----- SOURCE MATERIAL

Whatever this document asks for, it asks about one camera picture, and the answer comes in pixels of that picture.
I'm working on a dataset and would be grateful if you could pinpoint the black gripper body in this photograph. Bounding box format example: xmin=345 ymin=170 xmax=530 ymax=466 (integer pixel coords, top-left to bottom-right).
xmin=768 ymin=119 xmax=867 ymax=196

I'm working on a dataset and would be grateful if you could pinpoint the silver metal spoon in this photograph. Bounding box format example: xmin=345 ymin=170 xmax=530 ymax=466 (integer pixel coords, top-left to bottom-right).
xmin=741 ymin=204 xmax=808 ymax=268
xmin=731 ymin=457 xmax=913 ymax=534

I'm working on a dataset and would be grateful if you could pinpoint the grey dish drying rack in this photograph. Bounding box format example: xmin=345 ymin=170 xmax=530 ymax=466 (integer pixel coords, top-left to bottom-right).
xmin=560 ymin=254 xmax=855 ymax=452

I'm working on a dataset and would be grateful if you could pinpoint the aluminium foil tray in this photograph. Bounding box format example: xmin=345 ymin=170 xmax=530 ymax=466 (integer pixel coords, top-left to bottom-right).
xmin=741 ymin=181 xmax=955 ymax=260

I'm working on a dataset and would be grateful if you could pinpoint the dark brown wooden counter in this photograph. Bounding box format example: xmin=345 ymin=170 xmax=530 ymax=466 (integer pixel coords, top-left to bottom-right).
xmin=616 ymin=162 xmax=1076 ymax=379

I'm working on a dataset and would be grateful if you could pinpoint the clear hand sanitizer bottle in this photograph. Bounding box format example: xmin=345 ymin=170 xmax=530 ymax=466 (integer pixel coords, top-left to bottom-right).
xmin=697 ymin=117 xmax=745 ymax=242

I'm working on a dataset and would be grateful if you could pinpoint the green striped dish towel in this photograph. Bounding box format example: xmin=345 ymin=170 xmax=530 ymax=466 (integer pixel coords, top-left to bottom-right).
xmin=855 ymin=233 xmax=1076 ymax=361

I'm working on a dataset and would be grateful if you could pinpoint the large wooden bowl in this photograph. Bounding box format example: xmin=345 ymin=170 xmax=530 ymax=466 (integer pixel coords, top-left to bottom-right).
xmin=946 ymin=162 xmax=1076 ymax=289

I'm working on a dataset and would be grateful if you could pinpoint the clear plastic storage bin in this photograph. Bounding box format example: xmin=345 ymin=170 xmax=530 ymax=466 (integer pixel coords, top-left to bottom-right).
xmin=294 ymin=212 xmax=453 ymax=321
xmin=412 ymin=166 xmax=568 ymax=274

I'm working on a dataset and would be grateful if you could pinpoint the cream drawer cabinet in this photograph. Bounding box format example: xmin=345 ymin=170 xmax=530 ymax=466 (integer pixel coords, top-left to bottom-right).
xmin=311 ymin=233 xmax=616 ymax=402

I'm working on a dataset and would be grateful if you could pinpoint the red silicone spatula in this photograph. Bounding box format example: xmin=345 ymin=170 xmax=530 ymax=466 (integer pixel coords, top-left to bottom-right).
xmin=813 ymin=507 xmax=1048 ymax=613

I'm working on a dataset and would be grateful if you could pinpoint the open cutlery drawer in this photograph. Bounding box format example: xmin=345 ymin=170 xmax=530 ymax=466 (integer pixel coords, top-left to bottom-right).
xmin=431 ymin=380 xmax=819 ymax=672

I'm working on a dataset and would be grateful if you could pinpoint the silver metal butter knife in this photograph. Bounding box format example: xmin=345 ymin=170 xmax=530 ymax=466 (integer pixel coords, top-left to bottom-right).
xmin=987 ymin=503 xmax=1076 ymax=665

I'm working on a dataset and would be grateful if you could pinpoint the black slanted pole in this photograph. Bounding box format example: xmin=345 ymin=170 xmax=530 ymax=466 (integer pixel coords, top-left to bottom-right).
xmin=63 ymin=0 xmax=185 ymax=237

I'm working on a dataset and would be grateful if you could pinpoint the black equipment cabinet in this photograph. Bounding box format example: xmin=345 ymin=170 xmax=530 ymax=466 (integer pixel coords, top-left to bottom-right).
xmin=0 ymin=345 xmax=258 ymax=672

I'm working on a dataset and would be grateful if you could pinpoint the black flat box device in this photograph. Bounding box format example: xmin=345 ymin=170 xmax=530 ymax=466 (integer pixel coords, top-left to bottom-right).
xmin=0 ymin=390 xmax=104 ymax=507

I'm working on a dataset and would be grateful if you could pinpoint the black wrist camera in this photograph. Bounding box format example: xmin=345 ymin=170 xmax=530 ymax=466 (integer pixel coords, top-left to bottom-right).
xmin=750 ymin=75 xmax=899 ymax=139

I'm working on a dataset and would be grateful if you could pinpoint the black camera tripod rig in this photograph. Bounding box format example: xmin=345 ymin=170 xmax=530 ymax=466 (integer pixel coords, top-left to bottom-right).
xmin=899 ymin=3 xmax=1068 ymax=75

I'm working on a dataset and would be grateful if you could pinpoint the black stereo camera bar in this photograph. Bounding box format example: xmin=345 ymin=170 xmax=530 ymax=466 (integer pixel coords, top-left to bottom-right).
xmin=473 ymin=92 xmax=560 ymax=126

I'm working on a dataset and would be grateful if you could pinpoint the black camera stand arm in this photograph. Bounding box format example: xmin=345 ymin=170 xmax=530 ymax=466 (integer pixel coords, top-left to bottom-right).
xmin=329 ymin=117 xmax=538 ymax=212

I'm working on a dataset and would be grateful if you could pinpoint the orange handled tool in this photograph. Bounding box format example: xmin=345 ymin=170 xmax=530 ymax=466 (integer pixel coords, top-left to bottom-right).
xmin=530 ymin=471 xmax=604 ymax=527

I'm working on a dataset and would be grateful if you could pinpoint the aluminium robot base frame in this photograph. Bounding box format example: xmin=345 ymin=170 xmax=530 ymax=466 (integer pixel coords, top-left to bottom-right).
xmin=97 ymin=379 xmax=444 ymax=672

----------

* REQUIRED WORK
The full set of entries must be transcribed exactly.

* FINAL ANSWER
Whatever this document asks for, it asks about one camera picture, and the answer comes in pixels of that picture.
I'm working on a dataset and would be grateful if you could pinpoint the black gripper body in this photograph. Bounding box format example: xmin=345 ymin=170 xmax=530 ymax=466 (integer pixel coords, top-left to bottom-right).
xmin=768 ymin=119 xmax=867 ymax=196

I'm working on a dataset and would be grateful if you could pinpoint the silver metal spoon in this photograph. Bounding box format example: xmin=345 ymin=170 xmax=530 ymax=466 (integer pixel coords, top-left to bottom-right).
xmin=741 ymin=204 xmax=808 ymax=268
xmin=731 ymin=457 xmax=913 ymax=534

I'm working on a dataset and would be grateful if you could pinpoint the grey dish drying rack in this photograph. Bounding box format example: xmin=345 ymin=170 xmax=530 ymax=466 (integer pixel coords, top-left to bottom-right).
xmin=560 ymin=254 xmax=855 ymax=452

I'm working on a dataset and would be grateful if you could pinpoint the aluminium foil tray in this photograph. Bounding box format example: xmin=345 ymin=170 xmax=530 ymax=466 (integer pixel coords, top-left to bottom-right).
xmin=741 ymin=181 xmax=955 ymax=260

I'm working on a dataset and would be grateful if you could pinpoint the dark brown wooden counter in this photograph. Bounding box format example: xmin=345 ymin=170 xmax=530 ymax=466 (integer pixel coords, top-left to bottom-right).
xmin=616 ymin=162 xmax=1076 ymax=379

I'm working on a dataset and would be grateful if you could pinpoint the clear hand sanitizer bottle in this photograph. Bounding box format example: xmin=345 ymin=170 xmax=530 ymax=466 (integer pixel coords, top-left to bottom-right).
xmin=697 ymin=117 xmax=745 ymax=242

I'm working on a dataset and would be grateful if you could pinpoint the green striped dish towel in this photograph. Bounding box format example: xmin=345 ymin=170 xmax=530 ymax=466 (integer pixel coords, top-left to bottom-right).
xmin=855 ymin=233 xmax=1076 ymax=361

I'm working on a dataset and would be grateful if you could pinpoint the large wooden bowl in this photograph. Bounding box format example: xmin=345 ymin=170 xmax=530 ymax=466 (integer pixel coords, top-left to bottom-right).
xmin=946 ymin=162 xmax=1076 ymax=289

I'm working on a dataset and would be grateful if you could pinpoint the clear plastic storage bin in this photograph. Bounding box format example: xmin=345 ymin=170 xmax=530 ymax=466 (integer pixel coords, top-left to bottom-right).
xmin=294 ymin=212 xmax=453 ymax=321
xmin=412 ymin=166 xmax=568 ymax=274

I'm working on a dataset and would be grateful if you could pinpoint the cream drawer cabinet in this photograph. Bounding box format example: xmin=345 ymin=170 xmax=530 ymax=466 (integer pixel coords, top-left to bottom-right).
xmin=311 ymin=233 xmax=616 ymax=402

I'm working on a dataset and would be grateful if you could pinpoint the red silicone spatula in this photograph. Bounding box format example: xmin=345 ymin=170 xmax=530 ymax=466 (integer pixel coords, top-left to bottom-right).
xmin=813 ymin=507 xmax=1048 ymax=613

I'm working on a dataset and would be grateful if you could pinpoint the open cutlery drawer in this photograph. Bounding box format example: xmin=345 ymin=170 xmax=530 ymax=466 (integer pixel coords, top-left to bottom-right).
xmin=431 ymin=380 xmax=819 ymax=672

I'm working on a dataset and would be grateful if you could pinpoint the silver metal butter knife in this photograph. Bounding box format example: xmin=345 ymin=170 xmax=530 ymax=466 (integer pixel coords, top-left to bottom-right).
xmin=987 ymin=503 xmax=1076 ymax=665

I'm working on a dataset and would be grateful if you could pinpoint the black slanted pole in this photograph. Bounding box format example: xmin=345 ymin=170 xmax=530 ymax=466 (integer pixel coords, top-left to bottom-right).
xmin=63 ymin=0 xmax=185 ymax=237

I'm working on a dataset and would be grateful if you could pinpoint the black equipment cabinet in this photograph. Bounding box format example: xmin=345 ymin=170 xmax=530 ymax=466 (integer pixel coords, top-left to bottom-right).
xmin=0 ymin=345 xmax=258 ymax=672

I'm working on a dataset and would be grateful if you could pinpoint the black flat box device in this photograph. Bounding box format example: xmin=345 ymin=170 xmax=530 ymax=466 (integer pixel coords, top-left to bottom-right).
xmin=0 ymin=390 xmax=104 ymax=507

I'm working on a dataset and would be grateful if you could pinpoint the black wrist camera in this photograph. Bounding box format example: xmin=345 ymin=170 xmax=530 ymax=466 (integer pixel coords, top-left to bottom-right).
xmin=750 ymin=75 xmax=899 ymax=139

I'm working on a dataset and would be grateful if you could pinpoint the black camera tripod rig in this photograph. Bounding box format example: xmin=345 ymin=170 xmax=530 ymax=466 (integer pixel coords, top-left to bottom-right).
xmin=899 ymin=3 xmax=1068 ymax=75

I'm working on a dataset and would be grateful if you could pinpoint the black stereo camera bar in this photograph. Bounding box format example: xmin=345 ymin=170 xmax=530 ymax=466 (integer pixel coords, top-left to bottom-right).
xmin=473 ymin=92 xmax=560 ymax=126

I'm working on a dataset and would be grateful if you could pinpoint the black camera stand arm in this photograph. Bounding box format example: xmin=345 ymin=170 xmax=530 ymax=466 (integer pixel coords, top-left to bottom-right).
xmin=329 ymin=117 xmax=538 ymax=212

I'm working on a dataset and would be grateful if you could pinpoint the orange handled tool in this photograph. Bounding box format example: xmin=345 ymin=170 xmax=530 ymax=466 (integer pixel coords, top-left to bottom-right).
xmin=530 ymin=471 xmax=604 ymax=527

I'm working on a dataset and would be grateful if you could pinpoint the aluminium robot base frame in this photograph. Bounding box format example: xmin=345 ymin=170 xmax=530 ymax=466 (integer pixel coords, top-left to bottom-right).
xmin=97 ymin=379 xmax=444 ymax=672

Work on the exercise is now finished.